**Instructions for the task**
Without skipping anything, write out each record below exactly.

Records excerpted from a collection:
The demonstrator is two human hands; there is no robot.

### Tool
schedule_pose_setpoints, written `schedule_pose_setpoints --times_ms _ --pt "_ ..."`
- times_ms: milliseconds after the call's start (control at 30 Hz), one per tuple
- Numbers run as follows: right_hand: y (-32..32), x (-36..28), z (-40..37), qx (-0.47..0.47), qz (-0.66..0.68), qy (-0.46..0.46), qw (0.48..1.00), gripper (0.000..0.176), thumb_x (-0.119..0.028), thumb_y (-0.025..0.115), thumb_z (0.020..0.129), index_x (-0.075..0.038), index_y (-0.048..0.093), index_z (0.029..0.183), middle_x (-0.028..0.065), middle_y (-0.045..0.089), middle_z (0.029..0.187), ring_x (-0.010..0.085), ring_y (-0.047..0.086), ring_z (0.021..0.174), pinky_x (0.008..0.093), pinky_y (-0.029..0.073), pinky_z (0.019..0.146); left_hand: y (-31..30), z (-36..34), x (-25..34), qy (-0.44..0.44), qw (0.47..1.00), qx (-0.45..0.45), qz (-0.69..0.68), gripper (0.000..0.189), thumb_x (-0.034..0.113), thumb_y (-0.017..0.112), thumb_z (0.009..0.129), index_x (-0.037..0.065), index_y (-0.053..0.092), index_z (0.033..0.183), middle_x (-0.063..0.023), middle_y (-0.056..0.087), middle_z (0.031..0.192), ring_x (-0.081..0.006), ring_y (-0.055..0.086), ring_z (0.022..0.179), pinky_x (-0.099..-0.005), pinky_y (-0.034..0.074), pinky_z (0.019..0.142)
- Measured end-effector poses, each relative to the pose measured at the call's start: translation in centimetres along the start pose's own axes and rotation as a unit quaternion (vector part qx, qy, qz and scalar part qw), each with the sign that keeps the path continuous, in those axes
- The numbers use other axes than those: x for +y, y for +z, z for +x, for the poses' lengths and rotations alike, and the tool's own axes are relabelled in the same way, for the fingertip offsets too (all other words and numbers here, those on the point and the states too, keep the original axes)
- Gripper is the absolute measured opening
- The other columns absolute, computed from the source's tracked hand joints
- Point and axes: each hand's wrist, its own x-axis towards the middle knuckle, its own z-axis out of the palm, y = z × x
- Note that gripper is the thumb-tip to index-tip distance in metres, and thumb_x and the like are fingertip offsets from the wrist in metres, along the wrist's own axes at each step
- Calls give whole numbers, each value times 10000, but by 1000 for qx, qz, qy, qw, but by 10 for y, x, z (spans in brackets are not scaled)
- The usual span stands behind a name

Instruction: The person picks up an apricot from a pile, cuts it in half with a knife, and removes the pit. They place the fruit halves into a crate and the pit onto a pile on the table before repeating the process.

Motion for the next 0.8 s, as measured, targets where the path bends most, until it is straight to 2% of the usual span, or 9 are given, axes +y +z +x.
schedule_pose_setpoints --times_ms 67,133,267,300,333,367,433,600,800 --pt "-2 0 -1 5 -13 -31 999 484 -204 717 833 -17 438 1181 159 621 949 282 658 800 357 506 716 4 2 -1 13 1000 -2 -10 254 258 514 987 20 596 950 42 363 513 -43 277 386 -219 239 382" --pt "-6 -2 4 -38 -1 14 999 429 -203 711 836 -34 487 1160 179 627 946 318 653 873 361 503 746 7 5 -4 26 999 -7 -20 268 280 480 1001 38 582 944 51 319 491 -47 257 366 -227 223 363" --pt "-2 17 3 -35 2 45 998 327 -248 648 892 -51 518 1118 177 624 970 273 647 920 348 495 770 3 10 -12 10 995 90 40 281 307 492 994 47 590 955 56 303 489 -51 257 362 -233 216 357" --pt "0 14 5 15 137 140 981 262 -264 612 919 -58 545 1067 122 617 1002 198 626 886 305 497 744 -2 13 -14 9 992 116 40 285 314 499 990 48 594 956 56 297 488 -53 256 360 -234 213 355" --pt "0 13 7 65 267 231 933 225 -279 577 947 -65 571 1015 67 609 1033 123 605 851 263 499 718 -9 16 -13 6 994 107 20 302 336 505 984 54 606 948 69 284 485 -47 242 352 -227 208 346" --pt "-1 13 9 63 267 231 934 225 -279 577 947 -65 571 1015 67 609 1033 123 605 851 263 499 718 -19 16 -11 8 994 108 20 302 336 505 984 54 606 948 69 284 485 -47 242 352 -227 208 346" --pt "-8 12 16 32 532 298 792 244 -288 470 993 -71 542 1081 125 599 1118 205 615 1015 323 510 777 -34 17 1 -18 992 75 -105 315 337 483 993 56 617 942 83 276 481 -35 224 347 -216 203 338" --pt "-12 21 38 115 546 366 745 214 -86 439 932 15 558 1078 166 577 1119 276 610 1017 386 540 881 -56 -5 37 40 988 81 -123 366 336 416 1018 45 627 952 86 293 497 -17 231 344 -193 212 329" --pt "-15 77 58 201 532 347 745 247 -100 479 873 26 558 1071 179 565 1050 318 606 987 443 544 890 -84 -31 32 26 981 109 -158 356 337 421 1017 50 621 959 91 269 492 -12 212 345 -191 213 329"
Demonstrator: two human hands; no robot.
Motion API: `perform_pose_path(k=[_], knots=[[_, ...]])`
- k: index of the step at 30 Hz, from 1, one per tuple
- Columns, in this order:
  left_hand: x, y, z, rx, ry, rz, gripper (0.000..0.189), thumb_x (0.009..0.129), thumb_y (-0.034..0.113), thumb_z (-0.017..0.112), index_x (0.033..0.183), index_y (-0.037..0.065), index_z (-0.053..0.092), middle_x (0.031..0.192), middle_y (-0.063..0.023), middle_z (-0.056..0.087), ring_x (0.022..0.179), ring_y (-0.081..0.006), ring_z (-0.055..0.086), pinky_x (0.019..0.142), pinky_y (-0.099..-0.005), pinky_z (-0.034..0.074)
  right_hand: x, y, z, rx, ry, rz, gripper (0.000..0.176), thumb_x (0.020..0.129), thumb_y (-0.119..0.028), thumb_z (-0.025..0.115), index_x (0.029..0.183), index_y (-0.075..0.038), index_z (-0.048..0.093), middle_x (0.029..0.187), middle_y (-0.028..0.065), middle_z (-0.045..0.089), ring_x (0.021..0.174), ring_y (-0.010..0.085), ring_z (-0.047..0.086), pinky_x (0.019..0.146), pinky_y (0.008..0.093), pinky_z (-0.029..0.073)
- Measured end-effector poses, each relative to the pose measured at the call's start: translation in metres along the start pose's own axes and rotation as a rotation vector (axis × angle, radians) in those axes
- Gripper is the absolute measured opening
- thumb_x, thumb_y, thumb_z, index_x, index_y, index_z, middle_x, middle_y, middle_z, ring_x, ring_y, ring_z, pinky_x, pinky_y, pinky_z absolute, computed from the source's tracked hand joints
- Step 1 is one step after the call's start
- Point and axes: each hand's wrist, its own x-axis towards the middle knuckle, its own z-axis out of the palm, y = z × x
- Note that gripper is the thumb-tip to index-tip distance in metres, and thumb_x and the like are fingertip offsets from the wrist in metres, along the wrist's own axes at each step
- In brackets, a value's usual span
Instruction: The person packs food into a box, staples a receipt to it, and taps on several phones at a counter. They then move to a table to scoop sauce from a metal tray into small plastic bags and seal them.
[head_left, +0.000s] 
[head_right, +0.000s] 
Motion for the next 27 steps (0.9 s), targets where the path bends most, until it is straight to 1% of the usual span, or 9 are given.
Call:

**Your response**
The demonstrator is two human hands; there is no robot.

### Tool
schedule_pose_setpoints, written `schedule_pose_setpoints --times_ms _ --pt "_ ..."`
- times_ms: milliseconds after the call's start (control at 30 Hz), one per tuple
- Numbers run as follows: right_hand: y (-32..32), x (-36..28), z (-40..37), qx (-0.47..0.47), qz (-0.66..0.68), qy (-0.46..0.46), qw (0.48..1.00), gripper (0.000..0.176), thumb_x (-0.119..0.028), thumb_y (-0.025..0.115), thumb_z (0.020..0.129), index_x (-0.075..0.038), index_y (-0.048..0.093), index_z (0.029..0.183), middle_x (-0.028..0.065), middle_y (-0.045..0.089), middle_z (0.029..0.187), ring_x (-0.010..0.085), ring_y (-0.047..0.086), ring_z (0.021..0.174), pinky_x (0.008..0.093), pinky_y (-0.029..0.073), pinky_z (0.019..0.146); left_hand: y (-31..30), z (-36..34), x (-25..34), qy (-0.44..0.44), qw (0.47..1.00), qx (-0.45..0.45), qz (-0.69..0.68), gripper (0.000..0.189), thumb_x (-0.034..0.113), thumb_y (-0.017..0.112), thumb_z (0.009..0.129), index_x (-0.037..0.065), index_y (-0.053..0.092), index_z (0.033..0.183), middle_x (-0.063..0.023), middle_y (-0.056..0.087), middle_z (0.031..0.192), ring_x (-0.081..0.006), ring_y (-0.055..0.086), ring_z (0.022..0.179), pinky_x (-0.099..-0.005), pinky_y (-0.034..0.074), pinky_z (0.019..0.142)
- Measured end-effector poses, each relative to the pose measured at the call's start: translation in centimetres along the start pose's own axes and rotation as a unit quaternion (vector part qx, qy, qz and scalar part qw), each with the sign that keeps the path continuous, in those axes
- The numbers use other axes than those: x for +y, y for +z, z for +x, for the poses' lengths and rotations alike, and the tool's own axes are relabelled in the same way, for the fingertip offsets too (all other words and numbers here, those on the point and the states too, keep the original axes)
- Gripper is the absolute measured opening
- The other columns absolute, computed from the source's tracked hand joints
- Point and axes: each hand's wrist, its own x-axis towards the middle knuckle, its own z-axis out of the palm, y = z × x
- Note that gripper is the thumb-tip to index-tip distance in metres, and thumb_x and the like are fingertip offsets from the wrist in metres, along the wrist's own axes at each step
- Calls give whole numbers, each value times 10000, but by 1000 for qx, qz, qy, qw, but by 10 for y, x, z (spans in brackets are not scaled)
- The usual span stands behind a name

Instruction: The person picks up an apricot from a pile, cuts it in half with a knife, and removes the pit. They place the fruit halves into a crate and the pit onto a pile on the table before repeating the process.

Motion for the next 0.8 s, as measured, targets where the path bends most, until it is straight to 2% of the usual span, or 9 are given, axes +y +z +x.
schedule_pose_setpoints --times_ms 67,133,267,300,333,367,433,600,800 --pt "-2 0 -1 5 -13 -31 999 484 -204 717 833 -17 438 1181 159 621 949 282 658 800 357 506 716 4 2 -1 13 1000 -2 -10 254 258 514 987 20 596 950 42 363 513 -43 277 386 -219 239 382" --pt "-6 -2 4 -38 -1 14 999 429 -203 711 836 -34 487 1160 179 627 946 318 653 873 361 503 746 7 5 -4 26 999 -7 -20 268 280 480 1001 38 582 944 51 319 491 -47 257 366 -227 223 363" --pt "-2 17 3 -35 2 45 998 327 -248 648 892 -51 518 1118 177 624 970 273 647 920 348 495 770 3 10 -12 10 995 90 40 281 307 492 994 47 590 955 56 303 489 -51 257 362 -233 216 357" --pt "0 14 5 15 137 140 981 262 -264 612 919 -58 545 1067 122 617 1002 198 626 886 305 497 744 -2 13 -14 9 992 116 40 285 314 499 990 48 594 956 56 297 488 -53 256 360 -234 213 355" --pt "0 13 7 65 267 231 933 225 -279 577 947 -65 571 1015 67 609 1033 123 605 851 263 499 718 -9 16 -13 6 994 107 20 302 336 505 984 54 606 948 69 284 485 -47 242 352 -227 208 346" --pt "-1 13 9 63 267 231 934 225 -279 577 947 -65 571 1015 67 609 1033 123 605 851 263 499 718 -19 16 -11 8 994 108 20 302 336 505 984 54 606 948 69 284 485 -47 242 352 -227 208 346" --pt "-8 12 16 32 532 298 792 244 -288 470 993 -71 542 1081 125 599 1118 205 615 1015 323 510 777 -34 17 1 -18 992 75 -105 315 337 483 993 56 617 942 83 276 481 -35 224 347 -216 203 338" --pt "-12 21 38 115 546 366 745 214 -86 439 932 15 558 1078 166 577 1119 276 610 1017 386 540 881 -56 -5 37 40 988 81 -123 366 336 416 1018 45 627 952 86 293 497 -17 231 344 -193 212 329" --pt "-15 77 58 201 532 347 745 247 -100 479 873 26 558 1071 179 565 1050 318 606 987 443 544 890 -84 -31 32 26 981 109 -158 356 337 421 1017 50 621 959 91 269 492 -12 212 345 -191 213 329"
Demonstrator: two human hands; no robot.
Motion API: `perform_pose_path(k=[_], knots=[[_, ...]])`
- k: index of the step at 30 Hz, from 1, one per tuple
- Columns, in this order:
  left_hand: x, y, z, rx, ry, rz, gripper (0.000..0.189), thumb_x (0.009..0.129), thumb_y (-0.034..0.113), thumb_z (-0.017..0.112), index_x (0.033..0.183), index_y (-0.037..0.065), index_z (-0.053..0.092), middle_x (0.031..0.192), middle_y (-0.063..0.023), middle_z (-0.056..0.087), ring_x (0.022..0.179), ring_y (-0.081..0.006), ring_z (-0.055..0.086), pinky_x (0.019..0.142), pinky_y (-0.099..-0.005), pinky_z (-0.034..0.074)
  right_hand: x, y, z, rx, ry, rz, gripper (0.000..0.176), thumb_x (0.020..0.129), thumb_y (-0.119..0.028), thumb_z (-0.025..0.115), index_x (0.029..0.183), index_y (-0.075..0.038), index_z (-0.048..0.093), middle_x (0.029..0.187), middle_y (-0.028..0.065), middle_z (-0.045..0.089), ring_x (0.021..0.174), ring_y (-0.010..0.085), ring_z (-0.047..0.086), pinky_x (0.019..0.146), pinky_y (0.008..0.093), pinky_z (-0.029..0.073)
- Measured end-effector poses, each relative to the pose measured at the call's start: translation in metres along the start pose's own axes and rotation as a rotation vector (axis × angle, radians) in those axes
- Gripper is the absolute measured opening
- thumb_x, thumb_y, thumb_z, index_x, index_y, index_z, middle_x, middle_y, middle_z, ring_x, ring_y, ring_z, pinky_x, pinky_y, pinky_z absolute, computed from the source's tracked hand joints
- Step 1 is one step after the call's start
- Point and axes: each hand's wrist, its own x-axis towards the middle knuckle, its own z-axis out of the palm, y = z × x
- Note that gripper is the thumb-tip to index-tip distance in metres, and thumb_x and the like are fingertip offsets from the wrist in metres, along the wrist's own axes at each step
- In brackets, a value's usual span
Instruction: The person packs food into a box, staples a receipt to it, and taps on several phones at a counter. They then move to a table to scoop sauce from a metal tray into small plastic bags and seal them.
[head_left, +0.000s] 
[head_right, +0.000s] 
Motion for the next 27 steps (0.9 s), targets where the path bends most, until it is straight to 1% of the usual span, or 9 are given.
Call:

This completes the required output.